*Instructions to follow*
The word "photo" marks the lines to copy; find all of them in the entries below.

Segment Open

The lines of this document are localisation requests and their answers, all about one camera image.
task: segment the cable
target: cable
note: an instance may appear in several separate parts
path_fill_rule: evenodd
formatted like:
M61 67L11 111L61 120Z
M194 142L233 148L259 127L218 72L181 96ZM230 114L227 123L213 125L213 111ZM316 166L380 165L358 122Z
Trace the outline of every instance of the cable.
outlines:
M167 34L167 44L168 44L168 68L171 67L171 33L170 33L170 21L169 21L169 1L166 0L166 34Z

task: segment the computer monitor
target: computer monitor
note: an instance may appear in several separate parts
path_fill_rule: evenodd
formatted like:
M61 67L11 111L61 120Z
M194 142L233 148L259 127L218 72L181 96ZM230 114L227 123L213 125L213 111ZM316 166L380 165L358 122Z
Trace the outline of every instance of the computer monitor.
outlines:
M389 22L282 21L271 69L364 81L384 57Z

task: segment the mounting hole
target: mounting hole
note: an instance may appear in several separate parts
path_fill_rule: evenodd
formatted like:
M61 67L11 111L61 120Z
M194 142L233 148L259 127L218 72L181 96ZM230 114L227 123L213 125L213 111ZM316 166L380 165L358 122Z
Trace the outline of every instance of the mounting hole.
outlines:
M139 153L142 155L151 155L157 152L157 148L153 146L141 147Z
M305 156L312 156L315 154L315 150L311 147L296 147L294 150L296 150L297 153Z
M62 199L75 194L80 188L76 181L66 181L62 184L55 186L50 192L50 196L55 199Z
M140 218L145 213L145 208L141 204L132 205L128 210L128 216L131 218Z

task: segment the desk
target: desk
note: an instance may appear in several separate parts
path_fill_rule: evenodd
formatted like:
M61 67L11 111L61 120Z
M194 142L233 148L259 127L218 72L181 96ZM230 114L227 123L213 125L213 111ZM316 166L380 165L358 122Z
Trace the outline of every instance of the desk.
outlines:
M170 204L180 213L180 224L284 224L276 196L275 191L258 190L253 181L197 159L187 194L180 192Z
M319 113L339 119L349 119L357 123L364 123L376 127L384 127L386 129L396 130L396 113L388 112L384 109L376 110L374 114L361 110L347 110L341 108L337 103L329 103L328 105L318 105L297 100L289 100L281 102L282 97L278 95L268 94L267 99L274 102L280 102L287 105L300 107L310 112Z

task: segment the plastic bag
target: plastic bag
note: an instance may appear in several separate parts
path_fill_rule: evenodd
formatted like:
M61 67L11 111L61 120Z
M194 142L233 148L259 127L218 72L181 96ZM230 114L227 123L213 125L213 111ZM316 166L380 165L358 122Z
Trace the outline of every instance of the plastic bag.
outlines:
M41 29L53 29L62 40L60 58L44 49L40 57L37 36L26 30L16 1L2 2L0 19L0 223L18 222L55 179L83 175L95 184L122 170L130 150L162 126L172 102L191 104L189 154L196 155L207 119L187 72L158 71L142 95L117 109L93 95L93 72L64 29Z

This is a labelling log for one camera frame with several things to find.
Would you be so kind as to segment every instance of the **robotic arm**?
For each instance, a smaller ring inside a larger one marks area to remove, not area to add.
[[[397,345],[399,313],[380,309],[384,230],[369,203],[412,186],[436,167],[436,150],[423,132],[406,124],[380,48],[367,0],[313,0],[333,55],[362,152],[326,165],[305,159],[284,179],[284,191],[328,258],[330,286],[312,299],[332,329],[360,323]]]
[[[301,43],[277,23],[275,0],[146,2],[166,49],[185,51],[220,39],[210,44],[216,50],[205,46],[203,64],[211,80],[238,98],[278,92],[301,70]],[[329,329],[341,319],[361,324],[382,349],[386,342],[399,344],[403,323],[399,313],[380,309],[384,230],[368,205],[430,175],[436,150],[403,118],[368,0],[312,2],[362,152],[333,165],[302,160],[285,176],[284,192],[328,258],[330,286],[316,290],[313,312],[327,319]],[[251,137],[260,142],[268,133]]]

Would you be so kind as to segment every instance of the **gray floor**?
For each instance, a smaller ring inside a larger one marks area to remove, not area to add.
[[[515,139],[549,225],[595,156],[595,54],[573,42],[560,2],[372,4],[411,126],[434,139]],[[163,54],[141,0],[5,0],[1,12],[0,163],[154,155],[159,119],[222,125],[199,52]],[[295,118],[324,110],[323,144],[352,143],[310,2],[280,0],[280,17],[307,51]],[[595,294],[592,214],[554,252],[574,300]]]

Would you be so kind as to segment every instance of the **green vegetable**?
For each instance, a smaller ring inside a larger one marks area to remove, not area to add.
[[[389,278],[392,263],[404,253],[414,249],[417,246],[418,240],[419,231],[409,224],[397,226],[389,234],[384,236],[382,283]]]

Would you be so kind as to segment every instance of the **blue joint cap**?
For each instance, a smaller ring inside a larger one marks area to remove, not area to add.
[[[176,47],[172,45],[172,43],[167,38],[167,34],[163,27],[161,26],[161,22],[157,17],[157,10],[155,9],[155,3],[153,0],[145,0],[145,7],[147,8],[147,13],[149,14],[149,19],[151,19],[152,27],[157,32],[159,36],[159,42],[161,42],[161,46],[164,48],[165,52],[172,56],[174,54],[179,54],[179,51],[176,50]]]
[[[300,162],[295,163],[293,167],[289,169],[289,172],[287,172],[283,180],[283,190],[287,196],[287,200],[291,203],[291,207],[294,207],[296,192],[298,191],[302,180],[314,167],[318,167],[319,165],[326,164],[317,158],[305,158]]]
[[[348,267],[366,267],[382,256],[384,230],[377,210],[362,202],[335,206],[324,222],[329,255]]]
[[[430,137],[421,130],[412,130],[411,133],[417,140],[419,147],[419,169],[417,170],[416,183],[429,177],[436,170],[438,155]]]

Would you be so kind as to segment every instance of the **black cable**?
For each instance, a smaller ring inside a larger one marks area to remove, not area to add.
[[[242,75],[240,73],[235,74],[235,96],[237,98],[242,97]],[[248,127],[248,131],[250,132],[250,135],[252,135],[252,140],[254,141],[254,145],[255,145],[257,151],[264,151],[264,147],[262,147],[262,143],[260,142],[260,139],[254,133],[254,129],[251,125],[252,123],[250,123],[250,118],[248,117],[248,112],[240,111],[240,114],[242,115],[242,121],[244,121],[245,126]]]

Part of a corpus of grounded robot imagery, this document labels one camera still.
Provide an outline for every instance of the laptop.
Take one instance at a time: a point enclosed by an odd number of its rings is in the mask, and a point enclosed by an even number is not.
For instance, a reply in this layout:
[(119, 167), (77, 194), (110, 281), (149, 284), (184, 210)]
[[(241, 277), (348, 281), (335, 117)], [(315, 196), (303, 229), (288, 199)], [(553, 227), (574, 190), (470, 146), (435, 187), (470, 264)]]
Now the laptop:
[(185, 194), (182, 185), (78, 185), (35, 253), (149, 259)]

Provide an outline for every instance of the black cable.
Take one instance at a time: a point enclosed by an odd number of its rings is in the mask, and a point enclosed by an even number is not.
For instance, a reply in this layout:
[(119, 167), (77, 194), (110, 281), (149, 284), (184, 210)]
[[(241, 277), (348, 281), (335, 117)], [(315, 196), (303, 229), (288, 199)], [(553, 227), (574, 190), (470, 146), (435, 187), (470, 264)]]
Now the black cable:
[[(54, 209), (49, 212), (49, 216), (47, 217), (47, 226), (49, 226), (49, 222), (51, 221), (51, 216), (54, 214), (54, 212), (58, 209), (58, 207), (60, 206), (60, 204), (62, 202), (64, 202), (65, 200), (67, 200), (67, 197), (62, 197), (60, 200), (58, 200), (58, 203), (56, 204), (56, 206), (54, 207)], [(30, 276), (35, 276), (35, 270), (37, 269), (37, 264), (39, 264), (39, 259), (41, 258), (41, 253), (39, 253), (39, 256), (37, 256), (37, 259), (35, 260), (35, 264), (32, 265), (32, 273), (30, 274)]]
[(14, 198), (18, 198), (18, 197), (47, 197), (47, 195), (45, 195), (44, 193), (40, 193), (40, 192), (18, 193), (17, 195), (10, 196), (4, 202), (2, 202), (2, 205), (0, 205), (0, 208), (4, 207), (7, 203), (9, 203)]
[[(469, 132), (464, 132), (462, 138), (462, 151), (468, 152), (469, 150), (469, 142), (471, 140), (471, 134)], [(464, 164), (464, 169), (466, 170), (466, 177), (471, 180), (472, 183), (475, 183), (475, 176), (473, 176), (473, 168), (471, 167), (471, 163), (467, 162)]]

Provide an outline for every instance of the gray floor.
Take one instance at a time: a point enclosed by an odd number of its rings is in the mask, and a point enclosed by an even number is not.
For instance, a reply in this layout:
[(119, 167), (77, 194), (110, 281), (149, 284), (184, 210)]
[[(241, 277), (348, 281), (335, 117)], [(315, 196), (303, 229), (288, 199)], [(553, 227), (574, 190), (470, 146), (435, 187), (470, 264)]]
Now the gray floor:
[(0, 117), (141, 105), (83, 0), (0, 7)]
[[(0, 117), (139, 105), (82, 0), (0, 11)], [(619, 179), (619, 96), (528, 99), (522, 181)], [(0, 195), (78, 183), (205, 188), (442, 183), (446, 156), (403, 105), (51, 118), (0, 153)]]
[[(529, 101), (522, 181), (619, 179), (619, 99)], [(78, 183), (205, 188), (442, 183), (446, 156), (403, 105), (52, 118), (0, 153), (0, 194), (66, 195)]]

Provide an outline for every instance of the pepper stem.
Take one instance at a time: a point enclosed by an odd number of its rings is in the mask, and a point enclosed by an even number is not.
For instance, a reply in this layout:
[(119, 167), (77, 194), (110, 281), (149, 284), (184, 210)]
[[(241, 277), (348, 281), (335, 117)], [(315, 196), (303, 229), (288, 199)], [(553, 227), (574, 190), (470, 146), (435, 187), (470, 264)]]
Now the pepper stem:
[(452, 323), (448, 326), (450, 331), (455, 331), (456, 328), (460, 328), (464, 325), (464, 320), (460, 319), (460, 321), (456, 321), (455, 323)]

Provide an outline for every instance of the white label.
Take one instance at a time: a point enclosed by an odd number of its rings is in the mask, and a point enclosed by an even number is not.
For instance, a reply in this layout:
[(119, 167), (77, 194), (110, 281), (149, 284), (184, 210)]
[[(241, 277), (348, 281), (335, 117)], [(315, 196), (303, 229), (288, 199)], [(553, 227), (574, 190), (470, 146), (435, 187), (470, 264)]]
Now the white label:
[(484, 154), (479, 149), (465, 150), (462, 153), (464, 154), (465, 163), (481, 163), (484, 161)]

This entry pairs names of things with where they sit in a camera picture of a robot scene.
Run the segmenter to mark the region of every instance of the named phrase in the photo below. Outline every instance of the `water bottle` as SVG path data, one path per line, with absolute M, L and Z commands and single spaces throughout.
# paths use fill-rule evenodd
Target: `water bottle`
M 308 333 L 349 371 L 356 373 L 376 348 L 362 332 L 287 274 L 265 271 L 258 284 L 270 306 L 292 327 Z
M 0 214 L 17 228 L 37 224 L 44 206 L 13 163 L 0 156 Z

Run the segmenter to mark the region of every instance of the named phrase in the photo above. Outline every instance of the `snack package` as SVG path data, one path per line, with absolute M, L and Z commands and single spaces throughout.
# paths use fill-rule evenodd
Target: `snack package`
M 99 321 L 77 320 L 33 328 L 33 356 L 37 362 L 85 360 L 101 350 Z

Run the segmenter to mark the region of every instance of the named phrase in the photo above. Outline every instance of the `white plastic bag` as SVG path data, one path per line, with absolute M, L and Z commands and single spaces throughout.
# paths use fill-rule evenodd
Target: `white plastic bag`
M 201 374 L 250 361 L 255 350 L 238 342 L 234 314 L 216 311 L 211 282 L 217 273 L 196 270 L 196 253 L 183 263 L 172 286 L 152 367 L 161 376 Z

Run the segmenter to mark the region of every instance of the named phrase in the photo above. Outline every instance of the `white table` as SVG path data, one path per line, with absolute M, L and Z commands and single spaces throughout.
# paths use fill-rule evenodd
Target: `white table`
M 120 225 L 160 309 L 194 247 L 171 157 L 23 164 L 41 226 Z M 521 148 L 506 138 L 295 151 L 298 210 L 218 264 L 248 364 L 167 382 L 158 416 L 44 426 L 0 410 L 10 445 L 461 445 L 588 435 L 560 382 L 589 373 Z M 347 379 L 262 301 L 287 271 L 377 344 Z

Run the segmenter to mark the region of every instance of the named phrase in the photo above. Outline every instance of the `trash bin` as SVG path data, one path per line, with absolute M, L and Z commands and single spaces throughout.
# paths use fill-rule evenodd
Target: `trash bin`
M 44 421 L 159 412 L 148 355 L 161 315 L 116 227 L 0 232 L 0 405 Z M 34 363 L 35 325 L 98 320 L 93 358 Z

Segment Closed

*Written response*
Run the segmenter to mark the region of every instance of the named phrase in the photo below. Outline every instance of the `water bottle` as SVG path data, one path per line, with absolute M, L and Z commands and single spaces throughout.
Run the segmenter to mark the region of every instance of the named phrase in the photo above. Outline every instance of the `snack package` as SVG path data, one path per line, with absolute M, L and Z commands and single spaces throughout.
Run the segmenter to mark the region of every instance of the named phrase in the photo above. Outline every instance of the `white plastic bag` as SVG path data, one path per line, with absolute M, L and Z commands and single spaces throughout.
Run the segmenter to mark the region of every instance of the named phrase in the photo above. Outline every instance of the `white table` as SVG path data, one path per line, with absolute M, L and Z commands and single spaces throughout.
Run the segmenter to mark the region of every instance of the named phrase in the photo above. Outline every instance of the `trash bin` as SVG path data, one path per line, with absolute M, L and Z commands and single spaces throughout.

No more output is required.